La Jolla, CA - February 6, 1998 -- For years scientists have studied angiogenesis, the process whereby new blood vessels are formed from pre-existing ones. Except in a few special circumstances, it does not occur in the normal adult. However, angiogenesis plays a key role in a number of diseases associated with new blood vessel growth such as cancer, diabetic retinopathy, macular degeneration and arthritis. Many scientists have worked to develop methods to promote the selective obliteration of new blood vessel cells that could ultimately lead to regression of the neovascularization associated with these diseases. Now, scientists at The Scripps Research Institute have not only uncovered a mechanism to help explain angiogenesis activity, but have developed a recombinant form of a protein fragment that blocks angiogenesis and tumor growth in an in vivo experimental model. This may provide a potentially novel therapeutic approach for diseases associated with neovascularization.

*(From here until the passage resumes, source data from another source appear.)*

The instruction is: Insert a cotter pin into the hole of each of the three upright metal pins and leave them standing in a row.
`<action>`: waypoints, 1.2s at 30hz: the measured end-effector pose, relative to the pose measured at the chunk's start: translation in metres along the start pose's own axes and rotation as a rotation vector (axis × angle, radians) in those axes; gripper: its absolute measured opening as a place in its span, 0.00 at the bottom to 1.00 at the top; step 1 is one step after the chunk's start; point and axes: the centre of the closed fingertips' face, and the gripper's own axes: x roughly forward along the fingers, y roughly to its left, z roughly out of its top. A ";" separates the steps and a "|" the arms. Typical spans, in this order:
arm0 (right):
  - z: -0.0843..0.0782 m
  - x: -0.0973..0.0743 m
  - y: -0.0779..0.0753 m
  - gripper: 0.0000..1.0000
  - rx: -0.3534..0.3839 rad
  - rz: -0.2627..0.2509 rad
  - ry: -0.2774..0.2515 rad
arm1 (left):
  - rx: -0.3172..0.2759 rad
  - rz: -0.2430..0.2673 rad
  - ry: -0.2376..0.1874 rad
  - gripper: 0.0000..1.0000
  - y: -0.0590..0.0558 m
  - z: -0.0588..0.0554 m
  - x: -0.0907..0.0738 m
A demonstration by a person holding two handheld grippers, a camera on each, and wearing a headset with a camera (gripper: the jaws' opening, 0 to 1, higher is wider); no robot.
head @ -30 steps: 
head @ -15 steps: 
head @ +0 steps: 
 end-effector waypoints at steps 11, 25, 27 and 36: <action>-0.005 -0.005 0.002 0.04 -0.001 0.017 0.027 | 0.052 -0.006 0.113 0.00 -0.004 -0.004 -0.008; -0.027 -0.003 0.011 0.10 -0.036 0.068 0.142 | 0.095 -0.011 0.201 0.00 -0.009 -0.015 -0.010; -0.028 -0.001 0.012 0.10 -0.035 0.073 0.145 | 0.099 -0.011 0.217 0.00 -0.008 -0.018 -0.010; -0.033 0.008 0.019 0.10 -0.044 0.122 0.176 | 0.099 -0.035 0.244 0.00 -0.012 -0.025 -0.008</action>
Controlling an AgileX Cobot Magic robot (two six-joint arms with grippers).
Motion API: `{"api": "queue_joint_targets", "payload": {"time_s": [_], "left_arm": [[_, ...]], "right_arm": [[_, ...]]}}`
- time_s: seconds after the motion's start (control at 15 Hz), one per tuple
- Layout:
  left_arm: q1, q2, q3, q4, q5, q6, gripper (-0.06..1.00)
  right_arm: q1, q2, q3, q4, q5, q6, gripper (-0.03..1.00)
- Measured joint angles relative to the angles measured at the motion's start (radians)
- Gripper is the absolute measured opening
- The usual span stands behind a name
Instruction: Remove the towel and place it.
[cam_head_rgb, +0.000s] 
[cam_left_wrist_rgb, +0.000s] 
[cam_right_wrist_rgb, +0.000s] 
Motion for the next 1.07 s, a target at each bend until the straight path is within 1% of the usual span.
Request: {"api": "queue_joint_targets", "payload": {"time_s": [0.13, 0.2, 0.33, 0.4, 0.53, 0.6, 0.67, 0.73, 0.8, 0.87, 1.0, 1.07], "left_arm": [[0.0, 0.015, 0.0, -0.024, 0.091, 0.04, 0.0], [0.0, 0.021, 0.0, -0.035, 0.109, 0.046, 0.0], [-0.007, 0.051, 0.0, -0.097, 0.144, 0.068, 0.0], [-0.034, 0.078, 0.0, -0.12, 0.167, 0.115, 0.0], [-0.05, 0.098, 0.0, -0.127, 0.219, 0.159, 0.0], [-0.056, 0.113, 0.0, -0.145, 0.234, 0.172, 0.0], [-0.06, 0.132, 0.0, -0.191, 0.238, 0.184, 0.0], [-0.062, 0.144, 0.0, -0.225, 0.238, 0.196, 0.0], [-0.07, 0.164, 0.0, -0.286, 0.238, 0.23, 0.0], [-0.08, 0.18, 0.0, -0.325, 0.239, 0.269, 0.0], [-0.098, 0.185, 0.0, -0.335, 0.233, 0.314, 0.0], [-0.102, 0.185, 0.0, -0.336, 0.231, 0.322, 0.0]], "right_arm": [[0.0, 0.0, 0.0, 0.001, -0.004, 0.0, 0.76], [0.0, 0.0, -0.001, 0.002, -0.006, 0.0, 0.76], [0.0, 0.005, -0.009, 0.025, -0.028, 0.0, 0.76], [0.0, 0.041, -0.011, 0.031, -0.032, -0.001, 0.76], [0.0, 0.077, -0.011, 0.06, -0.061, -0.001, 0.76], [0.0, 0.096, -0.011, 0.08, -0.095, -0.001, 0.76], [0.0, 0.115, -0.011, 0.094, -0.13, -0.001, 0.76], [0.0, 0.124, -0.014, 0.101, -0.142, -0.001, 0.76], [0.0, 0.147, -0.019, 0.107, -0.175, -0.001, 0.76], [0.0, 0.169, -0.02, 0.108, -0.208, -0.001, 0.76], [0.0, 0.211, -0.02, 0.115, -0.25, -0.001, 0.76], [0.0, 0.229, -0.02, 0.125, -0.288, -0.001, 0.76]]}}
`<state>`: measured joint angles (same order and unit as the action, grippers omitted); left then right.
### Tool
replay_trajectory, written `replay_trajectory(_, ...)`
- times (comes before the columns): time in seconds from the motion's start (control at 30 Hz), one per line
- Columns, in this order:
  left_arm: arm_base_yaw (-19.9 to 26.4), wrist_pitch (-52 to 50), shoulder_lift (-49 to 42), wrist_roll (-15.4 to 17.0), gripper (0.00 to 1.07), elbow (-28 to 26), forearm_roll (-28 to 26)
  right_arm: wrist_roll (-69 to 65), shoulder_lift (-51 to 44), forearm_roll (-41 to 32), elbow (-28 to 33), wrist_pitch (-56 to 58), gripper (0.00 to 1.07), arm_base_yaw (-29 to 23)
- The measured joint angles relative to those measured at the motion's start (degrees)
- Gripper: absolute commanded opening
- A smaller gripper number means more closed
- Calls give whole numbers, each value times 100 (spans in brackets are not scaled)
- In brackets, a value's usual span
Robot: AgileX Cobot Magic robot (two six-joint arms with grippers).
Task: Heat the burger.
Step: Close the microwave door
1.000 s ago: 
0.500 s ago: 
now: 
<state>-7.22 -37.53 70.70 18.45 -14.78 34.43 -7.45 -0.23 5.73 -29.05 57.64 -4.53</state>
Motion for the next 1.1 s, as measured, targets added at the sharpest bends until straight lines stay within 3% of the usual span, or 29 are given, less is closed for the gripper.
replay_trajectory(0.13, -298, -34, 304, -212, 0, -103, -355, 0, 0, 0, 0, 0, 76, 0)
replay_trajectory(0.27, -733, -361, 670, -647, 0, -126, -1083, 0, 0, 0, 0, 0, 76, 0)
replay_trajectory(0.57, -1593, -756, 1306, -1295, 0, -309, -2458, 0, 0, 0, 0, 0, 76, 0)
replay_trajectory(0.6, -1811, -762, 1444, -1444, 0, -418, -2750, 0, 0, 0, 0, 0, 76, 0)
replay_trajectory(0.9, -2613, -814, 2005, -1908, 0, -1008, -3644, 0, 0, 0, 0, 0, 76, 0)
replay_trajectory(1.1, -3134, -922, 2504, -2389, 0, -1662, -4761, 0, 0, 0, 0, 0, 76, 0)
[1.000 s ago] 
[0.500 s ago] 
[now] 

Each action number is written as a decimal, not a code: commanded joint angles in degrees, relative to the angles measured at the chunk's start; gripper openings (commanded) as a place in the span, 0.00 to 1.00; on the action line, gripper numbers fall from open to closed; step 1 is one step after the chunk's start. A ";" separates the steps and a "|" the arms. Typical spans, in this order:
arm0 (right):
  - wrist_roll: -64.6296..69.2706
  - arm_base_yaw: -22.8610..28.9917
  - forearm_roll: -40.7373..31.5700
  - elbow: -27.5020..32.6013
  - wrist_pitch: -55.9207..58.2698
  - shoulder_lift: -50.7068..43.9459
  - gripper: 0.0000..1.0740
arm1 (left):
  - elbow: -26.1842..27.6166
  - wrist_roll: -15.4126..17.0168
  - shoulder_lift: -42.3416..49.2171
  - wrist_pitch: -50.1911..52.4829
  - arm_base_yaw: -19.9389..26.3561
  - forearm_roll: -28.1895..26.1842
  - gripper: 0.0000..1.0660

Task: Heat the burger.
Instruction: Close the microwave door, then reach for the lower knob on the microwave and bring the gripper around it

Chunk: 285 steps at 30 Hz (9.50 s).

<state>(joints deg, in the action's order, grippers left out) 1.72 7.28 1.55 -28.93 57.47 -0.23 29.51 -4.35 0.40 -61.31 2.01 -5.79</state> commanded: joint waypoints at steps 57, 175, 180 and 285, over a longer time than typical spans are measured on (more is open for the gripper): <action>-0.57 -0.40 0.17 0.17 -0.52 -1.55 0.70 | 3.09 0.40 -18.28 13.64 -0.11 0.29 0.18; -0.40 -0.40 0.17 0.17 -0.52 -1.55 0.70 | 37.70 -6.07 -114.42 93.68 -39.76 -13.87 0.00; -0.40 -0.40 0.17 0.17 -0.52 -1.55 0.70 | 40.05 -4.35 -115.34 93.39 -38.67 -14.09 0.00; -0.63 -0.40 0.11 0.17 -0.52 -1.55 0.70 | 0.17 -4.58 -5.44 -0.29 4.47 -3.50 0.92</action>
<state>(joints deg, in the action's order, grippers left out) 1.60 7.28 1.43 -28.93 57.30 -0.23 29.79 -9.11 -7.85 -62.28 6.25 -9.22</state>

"Our findings show how an enzyme that promotes angiogenesis can be naturally cleaved to produce a fragment that inhibits this process. We determined that this enzyme fragment likely plays a role in normal blood vessel development. Thus, by taking advantage of this knowledge we have incorporated this into an anti-angiogenesis strategy to block tumor growth," according to one of the paper's authors, David A. Cheresh, Ph.D., Professor, Department of Immunology.
The work, "Disruption of Angiogenesis by PEX, a Noncatalytic Metalloproteinase Fragment with Integrin Binding Activity," by Peter C. Brooks, Steve Silleti, Tami L. von Schalscha, Martin Friedlander, and David A. Cheresh, is published in today's issue of Cell.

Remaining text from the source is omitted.